- Supreme Court of the United States

Argued April 15, 2002 Decided May 20, 2002
- Full case name: United States v. Leonard Cotton, et al.
- Docket no.: 01-687
- Citations: 535 U.S. 625 (more)
- Argument: Oral argument
- Opinion announcement: Opinion announcement

Holding
- The court held that the omission from a federal indictment of a fact that enhances the statutory maximum sentence does not justify a Court of Appeals' vacating the enhanced sentence even if the defendant offered no objection at the trial court

Court membership
- Chief Justice William Rehnquist Associate Justices John P. Stevens · Sandra Day O'Connor Antonin Scalia · Anthony Kennedy David Souter · Clarence Thomas Ruth Bader Ginsburg · Stephen Breyer

Case opinion
- Majority: Rehnquist, joined by unanimous

Laws applied
- Controlled Substances Act
- This case overturned a previous ruling or rulings
- Ex parte Bain (1887)

= United States v. Cotton =

United States v. Cotton, 535 U.S. 625 (2002), is a United States Supreme Court case that held the omission of a fact in a federal indictment that would enhance the maximum sentence is not a jurisdictional error and thus is not justification for a vacation of the sentence.

== Background ==
Leonard Cotton was a drug dealer from Baltimore, Maryland who was charged by a federal grand jury with conspiracy to possess and conspiracy to possess with intent to distribute crack cocaine. The prosecution did not state the quantity of drugs in the indictment, however the court later found Cotton responsible for 1.5 kg of cocaine.

Under federal sentencing guidelines, the maximum sentence for a conviction without a specified quantity is twenty years imprisonment. The Court of Appeals vacated the sentence on the grounds of a jurisdictional error by the amounts not being included in the grand jury indictments.

The United States was represented by Deputy Solicitor General Michael Dreeben.

== Decision ==
The court ruled unanimously 9-0 in favour of the United States. The opinion read as follows:

The fairness, integrity, and public reputation of the judicial system depends on meting out to those inflicting the greatest harm on society the most severe punishments.

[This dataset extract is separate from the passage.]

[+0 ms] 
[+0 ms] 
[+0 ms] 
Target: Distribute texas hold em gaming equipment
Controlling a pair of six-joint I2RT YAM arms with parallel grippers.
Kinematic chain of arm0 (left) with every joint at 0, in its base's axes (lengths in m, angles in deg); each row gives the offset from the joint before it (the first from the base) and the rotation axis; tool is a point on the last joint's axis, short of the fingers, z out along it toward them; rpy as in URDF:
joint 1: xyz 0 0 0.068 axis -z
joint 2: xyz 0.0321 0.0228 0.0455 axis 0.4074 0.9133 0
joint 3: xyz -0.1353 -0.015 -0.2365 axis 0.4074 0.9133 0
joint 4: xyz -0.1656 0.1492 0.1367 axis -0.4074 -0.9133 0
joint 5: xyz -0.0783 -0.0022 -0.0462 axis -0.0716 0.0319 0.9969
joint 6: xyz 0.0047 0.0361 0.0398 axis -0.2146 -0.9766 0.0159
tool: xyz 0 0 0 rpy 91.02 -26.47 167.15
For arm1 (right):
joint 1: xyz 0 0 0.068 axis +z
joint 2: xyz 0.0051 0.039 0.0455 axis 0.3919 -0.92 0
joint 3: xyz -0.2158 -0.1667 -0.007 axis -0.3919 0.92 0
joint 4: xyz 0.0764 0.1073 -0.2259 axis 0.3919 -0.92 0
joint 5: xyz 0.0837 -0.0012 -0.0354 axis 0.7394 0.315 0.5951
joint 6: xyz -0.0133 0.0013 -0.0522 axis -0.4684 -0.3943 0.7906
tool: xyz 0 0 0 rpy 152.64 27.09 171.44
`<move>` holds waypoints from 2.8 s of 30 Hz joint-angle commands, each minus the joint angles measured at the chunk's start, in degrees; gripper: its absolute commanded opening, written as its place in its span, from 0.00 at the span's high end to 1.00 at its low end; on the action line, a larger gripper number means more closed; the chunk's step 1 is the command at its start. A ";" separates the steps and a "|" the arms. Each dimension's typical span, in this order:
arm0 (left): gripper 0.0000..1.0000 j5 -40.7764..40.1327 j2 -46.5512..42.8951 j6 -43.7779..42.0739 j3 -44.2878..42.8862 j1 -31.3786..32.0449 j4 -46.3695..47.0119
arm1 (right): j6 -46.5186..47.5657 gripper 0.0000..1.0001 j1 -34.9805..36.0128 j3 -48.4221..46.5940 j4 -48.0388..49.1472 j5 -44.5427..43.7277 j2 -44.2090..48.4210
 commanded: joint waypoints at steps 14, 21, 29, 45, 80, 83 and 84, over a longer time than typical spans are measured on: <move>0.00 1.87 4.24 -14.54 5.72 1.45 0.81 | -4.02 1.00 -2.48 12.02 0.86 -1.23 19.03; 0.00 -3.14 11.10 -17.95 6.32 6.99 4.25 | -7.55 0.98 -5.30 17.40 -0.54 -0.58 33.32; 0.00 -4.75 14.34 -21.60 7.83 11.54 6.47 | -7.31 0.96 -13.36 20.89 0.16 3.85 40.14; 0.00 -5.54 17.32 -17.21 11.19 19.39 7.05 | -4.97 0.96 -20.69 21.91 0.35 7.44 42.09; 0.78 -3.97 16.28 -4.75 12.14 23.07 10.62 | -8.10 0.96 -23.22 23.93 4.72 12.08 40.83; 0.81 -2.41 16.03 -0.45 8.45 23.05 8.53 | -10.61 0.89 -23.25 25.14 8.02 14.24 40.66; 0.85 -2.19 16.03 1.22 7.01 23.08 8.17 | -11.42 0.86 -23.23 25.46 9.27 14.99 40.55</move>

The real threat then to the "fairness, integrity, and public reputation of judicial proceedings" would be of respondents despite the overwhelming and uncontroverted evidence that they were involved in a vast drug conspiracy were to receive a sentence prescribed for those committing less substantial offenses because of an error that was never objected to in the Trial Court.
— Chief Justice William Rehnquist, United States v. Cotton

This ruling in part overturned Ex parte Bain, 121 U.S 1 (1887).